Other desk / office considerations:

  • Make sure the top of your screen is at eye level, prop your screen or laptop up with books or reams of A4 paper (or wall mount) to achieve the correct height. The screen should be no more than an arms length away from you, to prevent strain on your eyes.
  • If you can sit somewhere with the benefit of natural daylight then this is always preferable, but make sure you have adequate electrical lighting too.  Good levels of light are important for our general wellbeing, the health of our eyes and our circadian rhythm!  A desk light need not be a significant investment, nor does it need to be an office light.  Your desk could happily accommodate a more decorative lamp.

  • Don’t underestimate the importance of storage for your workspace.  Adequate storage will allow you to keep your desk clear of clutter.  Some items you may need on hand, but others could be stored nearby.  If you need to clear your desk at the end of the day, then a storage box which can be tucked out of view or a cupboard / sideboard which can house your work documents, printer etc may be a worthwhile investment.

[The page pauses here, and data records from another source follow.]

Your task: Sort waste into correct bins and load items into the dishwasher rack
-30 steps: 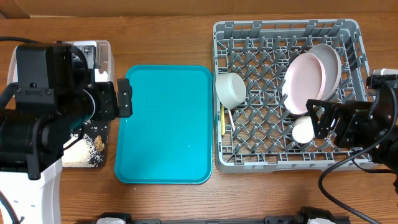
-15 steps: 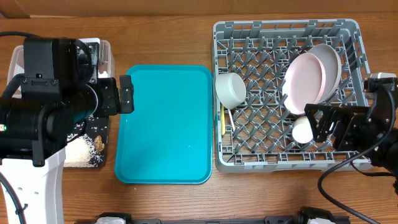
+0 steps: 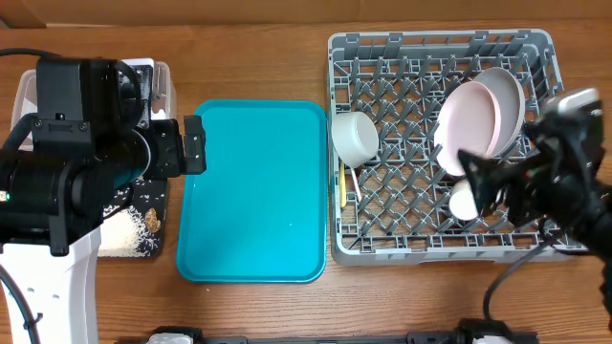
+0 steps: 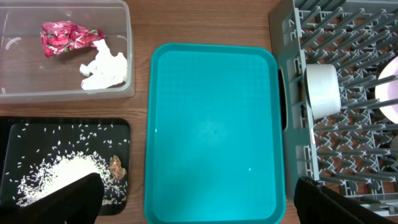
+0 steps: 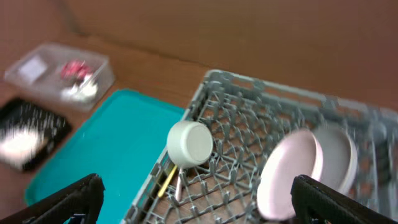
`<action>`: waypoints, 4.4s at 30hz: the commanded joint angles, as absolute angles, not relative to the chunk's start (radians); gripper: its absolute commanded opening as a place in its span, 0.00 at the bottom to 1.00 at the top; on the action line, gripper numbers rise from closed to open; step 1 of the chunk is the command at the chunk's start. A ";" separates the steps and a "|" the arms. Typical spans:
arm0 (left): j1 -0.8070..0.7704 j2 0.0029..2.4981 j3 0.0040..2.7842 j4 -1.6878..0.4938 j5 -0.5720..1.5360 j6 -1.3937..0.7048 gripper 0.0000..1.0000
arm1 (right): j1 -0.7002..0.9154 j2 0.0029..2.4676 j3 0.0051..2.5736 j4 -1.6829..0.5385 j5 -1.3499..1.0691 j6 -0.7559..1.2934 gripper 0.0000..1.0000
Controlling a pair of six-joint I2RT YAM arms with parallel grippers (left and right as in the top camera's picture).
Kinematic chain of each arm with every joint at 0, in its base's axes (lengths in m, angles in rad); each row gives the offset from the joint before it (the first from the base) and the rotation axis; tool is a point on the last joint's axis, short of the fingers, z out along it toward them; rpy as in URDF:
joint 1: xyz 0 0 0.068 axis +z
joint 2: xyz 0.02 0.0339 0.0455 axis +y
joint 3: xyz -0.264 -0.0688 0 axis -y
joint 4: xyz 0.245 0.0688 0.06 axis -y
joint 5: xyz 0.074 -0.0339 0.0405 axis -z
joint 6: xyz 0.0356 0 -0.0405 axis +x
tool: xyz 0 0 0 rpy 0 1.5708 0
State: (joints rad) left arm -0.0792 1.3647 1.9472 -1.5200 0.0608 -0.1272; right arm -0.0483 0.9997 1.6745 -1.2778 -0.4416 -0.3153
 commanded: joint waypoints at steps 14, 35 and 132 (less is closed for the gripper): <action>-0.086 1.370 1.949 -1.518 0.071 -0.112 1.00 | -0.012 0.599 1.011 -0.805 -0.439 -0.361 1.00; -0.086 1.370 1.949 -1.518 0.071 -0.112 1.00 | 0.088 0.103 0.307 -0.414 -0.374 -0.204 1.00; -0.085 0.210 0.359 -0.305 0.168 0.082 1.00 | 0.091 0.003 0.008 -0.053 -0.368 -0.208 1.00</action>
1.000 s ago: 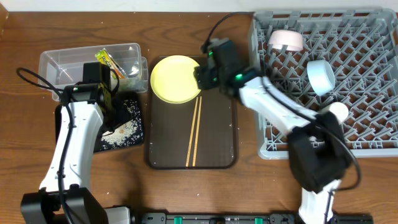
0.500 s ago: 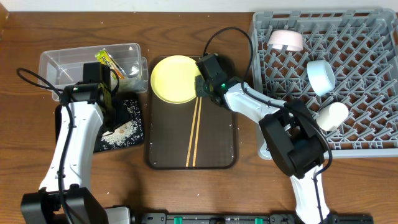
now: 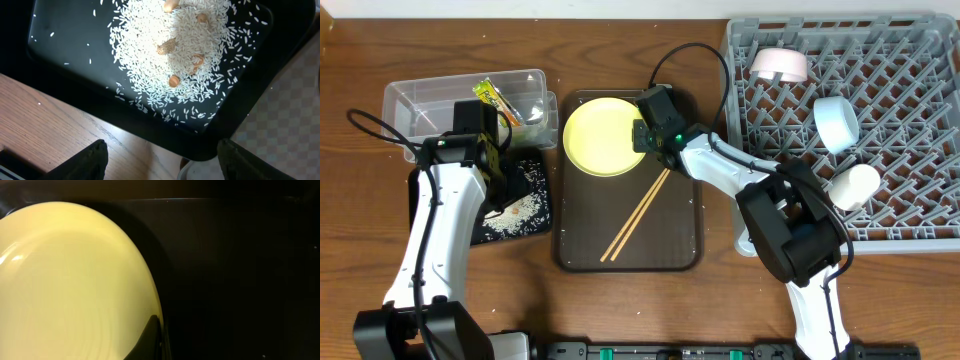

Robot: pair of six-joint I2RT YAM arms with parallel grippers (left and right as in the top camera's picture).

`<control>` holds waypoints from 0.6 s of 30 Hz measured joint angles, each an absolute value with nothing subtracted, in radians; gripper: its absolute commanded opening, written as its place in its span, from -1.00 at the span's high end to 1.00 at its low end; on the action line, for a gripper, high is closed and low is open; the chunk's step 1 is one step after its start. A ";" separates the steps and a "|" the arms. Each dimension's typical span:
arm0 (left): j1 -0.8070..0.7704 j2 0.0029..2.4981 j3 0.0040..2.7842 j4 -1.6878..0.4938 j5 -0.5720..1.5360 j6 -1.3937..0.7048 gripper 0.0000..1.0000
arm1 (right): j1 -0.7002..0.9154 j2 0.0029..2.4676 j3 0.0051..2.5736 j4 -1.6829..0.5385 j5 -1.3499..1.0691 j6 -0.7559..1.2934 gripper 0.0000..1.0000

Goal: Sort waste into correct bins and load items into the dishwasher rack
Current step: 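Carry the yellow plate with the right gripper and stand it upright in the rack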

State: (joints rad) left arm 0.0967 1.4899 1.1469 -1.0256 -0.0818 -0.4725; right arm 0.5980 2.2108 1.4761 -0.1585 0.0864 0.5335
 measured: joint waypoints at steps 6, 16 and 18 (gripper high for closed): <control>0.097 1.490 1.147 -1.026 -0.082 -0.472 -0.46 | 0.572 2.144 1.475 -0.188 0.087 0.482 0.98; 0.097 1.490 1.147 -1.026 -0.082 -0.472 -0.46 | 0.481 1.776 1.472 -0.412 0.227 0.205 0.98; 0.097 1.490 1.147 -1.025 -0.082 -0.472 -0.46 | 0.454 1.706 1.472 -0.460 0.279 0.138 0.98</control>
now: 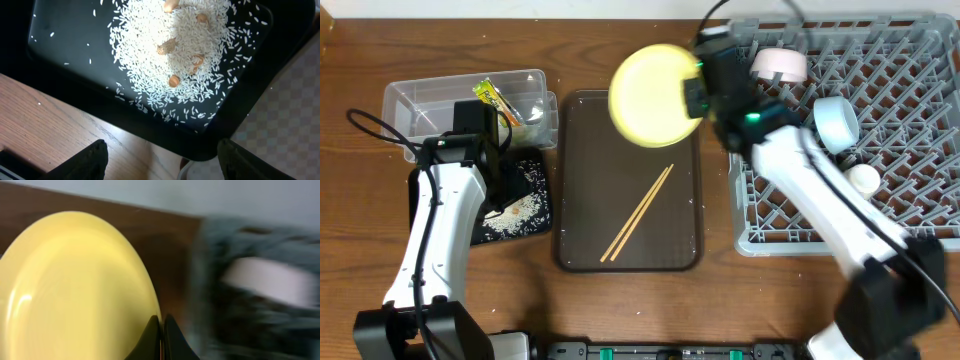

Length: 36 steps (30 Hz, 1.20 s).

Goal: Sort waste into correct bins and load items into the dishwasher rack
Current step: 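Carry the yellow plate with the right gripper and stand it upright in the rack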

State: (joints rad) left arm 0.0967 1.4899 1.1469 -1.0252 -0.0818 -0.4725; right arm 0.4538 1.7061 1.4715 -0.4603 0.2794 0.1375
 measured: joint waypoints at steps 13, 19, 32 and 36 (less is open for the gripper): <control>0.097 1.490 1.147 -1.025 -0.082 -0.472 -0.45 | 0.300 1.571 1.472 -0.551 0.720 -0.231 0.98; 0.097 1.490 1.147 -1.026 -0.082 -0.472 -0.45 | 0.295 1.584 1.472 -0.572 0.756 -0.287 0.98; 0.097 1.490 1.147 -1.025 -0.082 -0.472 -0.46 | 0.301 1.730 1.470 -0.580 0.741 -0.231 0.97; 0.097 1.490 1.147 -1.025 -0.082 -0.472 -0.46 | 0.312 1.730 1.470 -0.581 0.671 -0.178 0.89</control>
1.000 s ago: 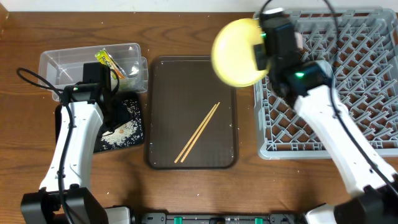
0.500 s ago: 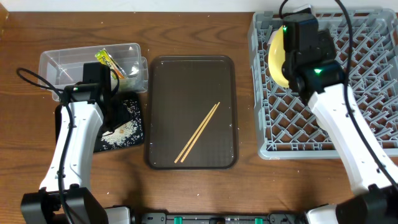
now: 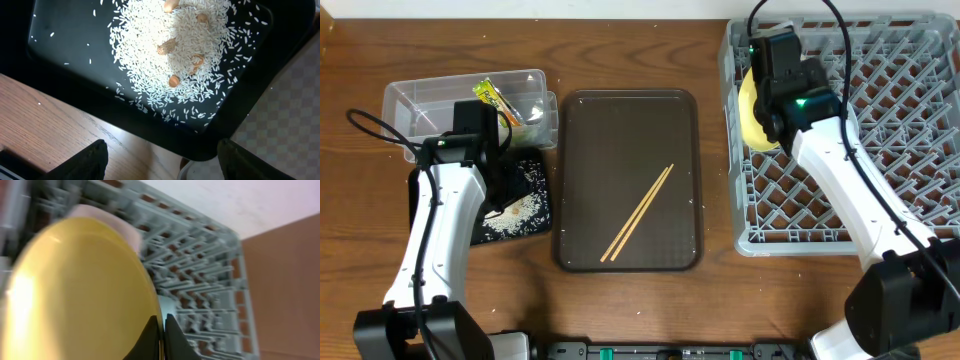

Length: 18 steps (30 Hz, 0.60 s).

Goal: Sort waste into correct bins and load items into the dishwasher rack
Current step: 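Carry the yellow plate with the right gripper and stand it upright in the rack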

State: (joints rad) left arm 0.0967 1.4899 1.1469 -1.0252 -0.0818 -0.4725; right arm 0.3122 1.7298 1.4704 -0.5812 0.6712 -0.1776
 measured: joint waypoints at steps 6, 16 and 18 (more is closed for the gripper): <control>0.097 1.490 1.147 -1.026 -0.082 -0.472 -0.46 | 0.313 1.730 1.470 -0.579 0.553 -0.071 0.12; 0.097 1.490 1.147 -1.026 -0.082 -0.472 -0.46 | 0.313 1.702 1.470 -0.561 0.495 -0.010 -0.26; 0.097 1.490 1.147 -1.026 -0.082 -0.472 -0.46 | 0.313 1.668 1.470 -0.557 0.463 -0.008 -0.27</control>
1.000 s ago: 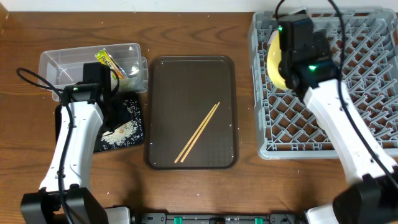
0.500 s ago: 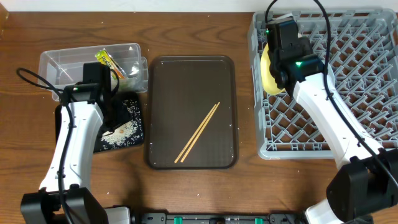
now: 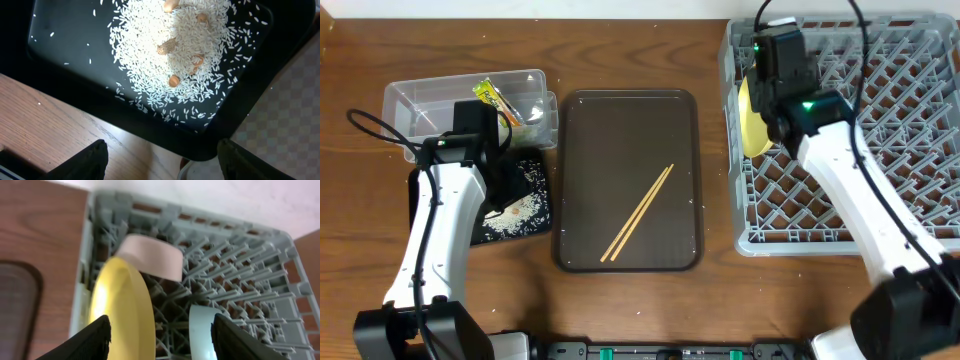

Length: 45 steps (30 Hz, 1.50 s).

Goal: Sort waste into correct bins and load items into the dishwasher rack
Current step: 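Carry the yellow plate with the right gripper and stand it upright in the rack, then move the right gripper to the chopsticks and grasp one chopstick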

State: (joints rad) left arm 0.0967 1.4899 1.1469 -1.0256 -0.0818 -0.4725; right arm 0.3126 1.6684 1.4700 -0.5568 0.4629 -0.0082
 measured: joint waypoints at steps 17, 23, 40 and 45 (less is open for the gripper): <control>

  • It is important to be able to mentally switch off from your working environment in the evening or, at the weekend.  This is particularly important when we are spending more time at home and working from home.  So, think about how you can screen or hide your workspace.  It may be you can simply close the door to your office and walk away, but if your desk space is also part of your general living space then you may wish to consider shelving, or room dividers to act as a screen.
  • We have all been gathering for meetings on Zoom and Teams and suddenly our colleagues and associates have a window into our homes!  Give careful consideration to what is behind you when you are on camera.  Messy bookshelves and cluttered surfaces can all act as a distraction to those you are meeting with, and you!

  • If you are working on a laptop then invest in a separate keyboard and mouse.  Make sure that these are easily reachable, so you are not stretching to use them each time.
  • If you are spending much of your day on the phone then a headset is also a good investment and might just help keep the peace in shared work spaces.